Just curious why you viewed them if they were way overvalued, surely you new the price, location, condition etc before the viewing?

Or were they simply asking for more than you wanted to pay?


----------



## lma (Apr 22, 2014)

red52 said:


> Controversial but maybe you should offer what you think it is worth?
> If you don't think the seller's price is justifiable it's simple; don't express an interest or be up front about you intention regarding the price


The difficulty is, I have no idea what the property is worth. Without concrete facts to go on (i.e., knowing a comparable property in the area sold for more/less recently), you're really just taking shots in the dark. Something could be more than I'm willing to pay and still be a good deal for somebody else. My idea of a bargain could be someone else's grossly overpriced. 

Like any buyer, I want to pay no more than the absolute lowest price the seller will accept. I guess what I'm hoping to do is find out if there's a general trend with the asking price being close to that figure, or whether most sellers are putting their properties on the market for a lot more than they expect to achieve in reality hoping that someone will come in and offer the asking price.

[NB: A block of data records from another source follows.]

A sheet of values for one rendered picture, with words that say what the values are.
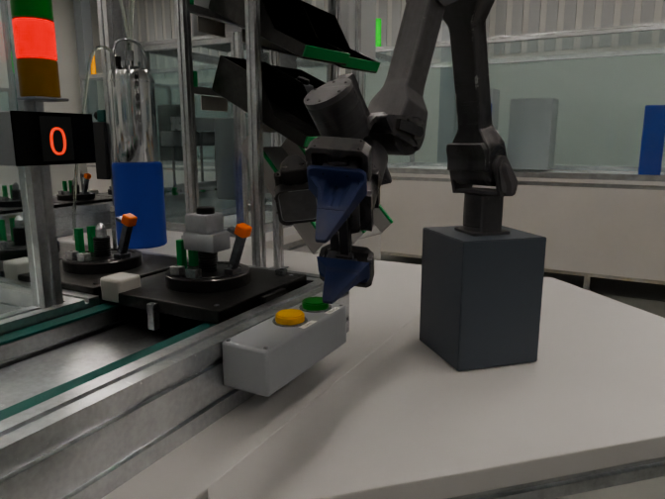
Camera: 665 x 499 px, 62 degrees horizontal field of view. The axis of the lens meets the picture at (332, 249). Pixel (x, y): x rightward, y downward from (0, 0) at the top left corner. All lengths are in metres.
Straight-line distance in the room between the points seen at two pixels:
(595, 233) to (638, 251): 0.33
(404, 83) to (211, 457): 0.49
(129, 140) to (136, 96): 0.13
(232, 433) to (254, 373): 0.08
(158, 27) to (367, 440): 12.92
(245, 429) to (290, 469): 0.10
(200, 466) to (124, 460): 0.08
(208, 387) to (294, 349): 0.12
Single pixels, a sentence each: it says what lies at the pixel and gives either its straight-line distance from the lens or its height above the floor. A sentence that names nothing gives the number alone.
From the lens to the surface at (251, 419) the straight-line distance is 0.73.
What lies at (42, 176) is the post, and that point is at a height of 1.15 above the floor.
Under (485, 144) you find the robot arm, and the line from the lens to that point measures 0.84.
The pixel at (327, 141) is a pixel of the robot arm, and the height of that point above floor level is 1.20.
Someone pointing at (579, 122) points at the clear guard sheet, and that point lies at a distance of 4.72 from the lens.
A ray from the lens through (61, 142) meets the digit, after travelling 0.87.
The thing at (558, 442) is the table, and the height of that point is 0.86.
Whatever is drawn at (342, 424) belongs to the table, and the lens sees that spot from 0.72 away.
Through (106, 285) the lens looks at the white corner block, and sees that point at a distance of 0.94.
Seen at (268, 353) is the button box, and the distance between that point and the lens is 0.67.
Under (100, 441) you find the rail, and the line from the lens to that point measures 0.61.
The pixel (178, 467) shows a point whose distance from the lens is 0.66.
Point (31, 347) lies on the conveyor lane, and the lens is 0.87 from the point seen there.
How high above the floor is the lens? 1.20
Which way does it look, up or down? 11 degrees down
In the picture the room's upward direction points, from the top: straight up
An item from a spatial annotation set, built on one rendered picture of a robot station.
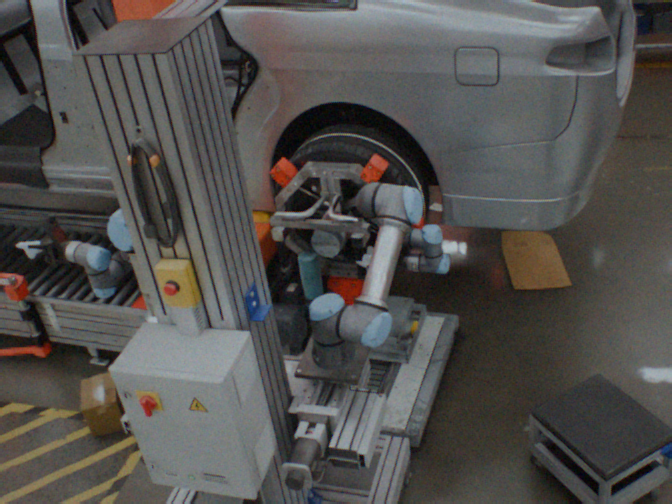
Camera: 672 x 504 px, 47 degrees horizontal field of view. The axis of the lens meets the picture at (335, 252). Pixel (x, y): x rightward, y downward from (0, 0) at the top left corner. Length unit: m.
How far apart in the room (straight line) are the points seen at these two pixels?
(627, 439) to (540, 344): 1.00
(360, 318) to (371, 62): 1.13
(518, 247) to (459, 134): 1.52
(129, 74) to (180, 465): 1.13
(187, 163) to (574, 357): 2.42
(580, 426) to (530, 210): 0.88
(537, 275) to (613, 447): 1.55
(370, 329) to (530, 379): 1.44
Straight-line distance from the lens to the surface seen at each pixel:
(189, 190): 1.97
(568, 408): 3.12
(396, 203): 2.51
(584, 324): 4.04
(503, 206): 3.28
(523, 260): 4.45
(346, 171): 3.11
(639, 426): 3.09
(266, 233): 3.64
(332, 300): 2.51
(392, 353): 3.65
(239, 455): 2.22
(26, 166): 4.36
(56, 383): 4.26
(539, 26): 2.97
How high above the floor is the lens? 2.55
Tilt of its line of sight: 33 degrees down
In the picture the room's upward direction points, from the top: 9 degrees counter-clockwise
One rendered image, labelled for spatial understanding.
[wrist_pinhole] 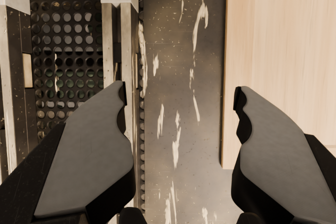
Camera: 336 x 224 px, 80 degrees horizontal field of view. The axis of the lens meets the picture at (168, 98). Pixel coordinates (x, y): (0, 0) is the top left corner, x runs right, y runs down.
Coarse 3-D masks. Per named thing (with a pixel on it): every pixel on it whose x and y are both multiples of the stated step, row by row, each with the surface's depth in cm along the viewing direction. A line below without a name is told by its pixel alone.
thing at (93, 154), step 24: (96, 96) 10; (120, 96) 11; (72, 120) 8; (96, 120) 8; (120, 120) 9; (72, 144) 7; (96, 144) 7; (120, 144) 7; (72, 168) 6; (96, 168) 6; (120, 168) 6; (48, 192) 6; (72, 192) 6; (96, 192) 6; (120, 192) 6; (48, 216) 5; (96, 216) 6
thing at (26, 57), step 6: (24, 54) 47; (24, 60) 47; (30, 60) 49; (24, 66) 47; (30, 66) 49; (24, 72) 47; (30, 72) 49; (24, 78) 47; (30, 78) 49; (24, 84) 47; (30, 84) 49
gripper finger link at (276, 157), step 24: (240, 96) 11; (240, 120) 10; (264, 120) 9; (288, 120) 9; (264, 144) 8; (288, 144) 8; (240, 168) 7; (264, 168) 7; (288, 168) 7; (312, 168) 7; (240, 192) 7; (264, 192) 6; (288, 192) 6; (312, 192) 6; (264, 216) 6; (288, 216) 6; (312, 216) 5
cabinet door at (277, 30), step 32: (256, 0) 43; (288, 0) 43; (320, 0) 42; (256, 32) 44; (288, 32) 44; (320, 32) 43; (224, 64) 46; (256, 64) 45; (288, 64) 44; (320, 64) 44; (224, 96) 46; (288, 96) 45; (320, 96) 44; (224, 128) 46; (320, 128) 45; (224, 160) 47

I will definitely make a first offer at about 15% below asking price and see where that gets me. Thanks again for all the advice, folks.


----------



## chica escocesa (Jul 23, 2012)

I would start lower than 15% under.


----------



## Isobella (Oct 16, 2014)

Lynn R said:


> Judging by the people I know who have had their houses on the market for years and still not sold them, they are not so much trying to get their money back, because they bought them well before the crash at prices lower than they would sell for now, but they still expect to make a profit and, most importantly, they see how much they would have to pay for a property back in the UK and expect that to make a difference to how much their house in Spain should sell for - which of course it won't.


Yes and now the pound is higher they will take another hit. The CDS market is strange, many seem not to care if they sell or not. Some seem hopelessly overvalued others a bargain. I know someone who couldn't believe their luck when a green Brit came along and offered a couple of thousand less than asking price, they were expecting to reduce a lot more. The best way to know the value is if you know someone not connected to the property market who knows a small area well.


----------



## Simon22 (May 22, 2015)

snikpoh said:


> Genuine question - how do you know that they are overpriced? Given that you (sometimes) can't judge one property against the next as they are so individual and also given that there is no database of house prices, who can say what their vaue truly is.
> 
> 
> I've always said that a property is only worth what someone is willing to pay.


The area we were looking at had a type of house, which was the same throughout the area, there were modifications you could make and as such you could price the places according to the spec and location. We saw many variants and many prices but the very top range were the British owned ones, which needed at least as much work as the cheaper ones but they had paid a high price and are not willing to compromise. 

We actually offered within 2000e of their asking price (not the listed price) and they would not budge. The one next door came up at 10,000 less and and sold very quickly. The other is still for sale and they are now back in the UK and we have moved on.


----------



## Rabbitcat (Aug 31, 2014)

If/ when I get round to making a Spanish purchase after research of similar properties etc I will offer around 15% less than asking price- to cover my buying costs

Therefore currently when we look at prices online we envisage the price advertised as being our total outlay.


----------



## Simon22 (May 22, 2015)

Rabbitcat said:


> If/ when I get round to making a Spanish purchase after research of similar properties etc I will offer around 15% less than asking price- to cover my buying costs
> 
> Therefore currently when we look at prices online we envisage the price advertised as being our total outlay.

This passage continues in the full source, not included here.